Forums and horizontal networks can be organized by one or more current, platform, or tendency, as well as by the party as a whole, to promote particular issues, viewpoints, and debates, plus in the case of horizontal networks to focus on specific tactics like “No Platform” and other anti-fascist confrontations. Currents tend to be about particular systems, advocating things like so-called “Economic Democracy” and other forms of market socialism, participatory economics, and the more political Participatory Socialism (participatory economists advantageously raising socialist consciousness inside the working class but outside the class movement, while expressing their political rejection of the dead-end “democratic socialism” that puts parliamentarism above socialist aims, and also of the hyper-activist minority aims masked as “revolutionary socialism”). Platforms correspond to particular systems, particular worker demographics such as the working poor amongst the workforce and pensioners outside it (more on these two groups later), or lesser themes such as pro-labour reform, ecology, and civil rights – but are nevertheless bound, according to Nestor Makhno’s works on anarchist platformism, at least by tactical unity, collective responsibility, and some form of federalism in between decentralization and centrality. Last but not least, tendencies are a step up from forums, currents, and platforms, with separate media in striving for an intra-party majority both politically and organizationally.

So what is factionalism, then, within an atmosphere of forums, currents, platforms, and tendencies? Factionalism is characterized by its very contrast to publicized discussive unity. As opposed to tendencies, factions and their culture of secrecy limit audience access to intra-party discussions, overemphasize representative voting and top-down appointments, exhibit unprofessional behaviour in striving to be a political and organizational majority (such as bullying or threatening to split unless their views are adopted across the board, or attempting to replace party media with their own), refuse to act in accordance with agreed-upon action, and abstain from presenting majority viewpoints in addition to their own.

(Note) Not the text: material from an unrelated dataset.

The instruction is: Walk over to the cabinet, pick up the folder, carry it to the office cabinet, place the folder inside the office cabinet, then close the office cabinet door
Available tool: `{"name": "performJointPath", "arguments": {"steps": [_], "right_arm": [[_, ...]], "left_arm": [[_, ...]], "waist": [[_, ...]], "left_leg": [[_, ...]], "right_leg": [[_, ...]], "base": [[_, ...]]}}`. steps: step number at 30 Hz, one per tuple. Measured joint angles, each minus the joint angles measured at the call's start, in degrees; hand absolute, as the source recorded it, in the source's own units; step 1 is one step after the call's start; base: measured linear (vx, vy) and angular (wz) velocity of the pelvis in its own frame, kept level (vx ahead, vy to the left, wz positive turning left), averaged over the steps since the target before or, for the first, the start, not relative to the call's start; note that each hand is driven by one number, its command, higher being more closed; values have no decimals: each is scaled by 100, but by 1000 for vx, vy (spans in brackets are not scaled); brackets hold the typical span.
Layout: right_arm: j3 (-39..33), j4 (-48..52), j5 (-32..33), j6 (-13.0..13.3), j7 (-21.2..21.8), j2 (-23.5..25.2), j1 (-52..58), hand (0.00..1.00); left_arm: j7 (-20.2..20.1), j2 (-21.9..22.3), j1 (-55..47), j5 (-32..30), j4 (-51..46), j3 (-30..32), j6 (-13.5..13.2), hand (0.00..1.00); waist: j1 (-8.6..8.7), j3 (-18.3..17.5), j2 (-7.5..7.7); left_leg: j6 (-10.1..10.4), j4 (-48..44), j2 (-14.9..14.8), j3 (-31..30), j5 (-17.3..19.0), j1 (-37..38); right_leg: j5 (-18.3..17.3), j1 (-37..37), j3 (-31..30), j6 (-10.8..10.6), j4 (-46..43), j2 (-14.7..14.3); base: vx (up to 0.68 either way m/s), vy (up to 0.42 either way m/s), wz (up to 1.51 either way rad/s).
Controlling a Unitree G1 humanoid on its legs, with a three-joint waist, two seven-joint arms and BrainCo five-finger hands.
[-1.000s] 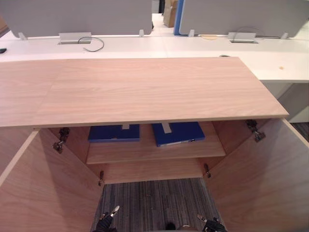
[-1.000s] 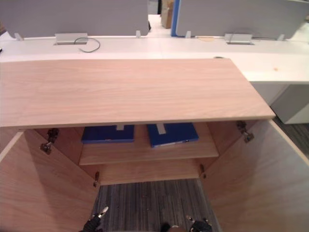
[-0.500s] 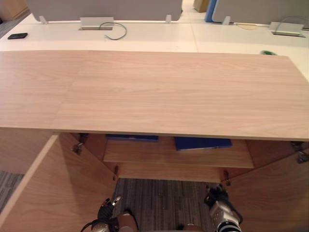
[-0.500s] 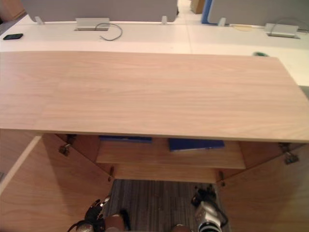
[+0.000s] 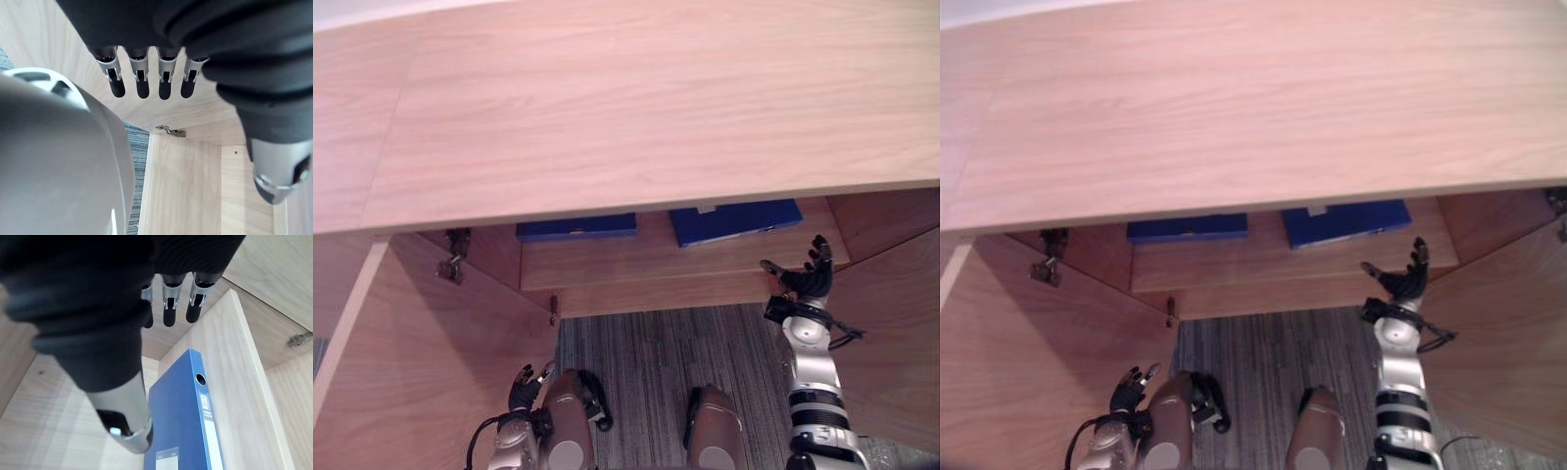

It is no wonder why the anarchist Mikhail Bakunin and his immediate conspirators, despite their baseless and hypocritical charge of authoritarianism on the part of Marx, were expelled from the International Workingmen’s Association for maintaining the International Alliance for Socialist Democracy as a secret faction inside and outside the former, with its “rules or administrative regulations contrary to the General Rules and Administrative Regulations of the International Association.” Therefore, the best approach to factions vs. tendencies would be similar to the left-reformist “Eurocommunist” approach, as described by Macnair:

The clearest cases are the French and Italian Communist Parties. Such parties officially prohibit factions [and factionalism], but have them [and tendencies] de facto, and are officially Bonapartist-centralist, but in practice allow a lot of leeway to the branches and fractions. They can actually be useful for the workers’ movement and the development of class consciousness even if they have coalitionist politics which they cannot carry into practice (all of them between the 1950s and the 1970s) and even if they are small (like the old CPGB).

citizen of industry
7th January 2012, 06:21
But it's a "sin of the past" for the most part, if you look at the splintered state of the left in the US. Most of the factional splits happened decades ago. The communist party split off of the socialist party, the communist party split into three. The SWP had a good run but then split into FSP, SA, etc. Maybe those splits were necessary in their time, but for someone coming into the socialist movement now, it's not a question of factions and splits, but of being an activist in one of dozens of small organizations. Hence calls by some groups for unity, which runs up against a wall, that of Leninist theory in regards program.

Die Neue Zeit
7th January 2012, 20:14
Lenin was a mixed bag. Lenin the Revolutionary Social-Democrat was good. Without a revolutionary program there can be no revolutionary movement.

Lenin the Cominternist was less so. There's a difference between revolutionary program and revolutionary "theory."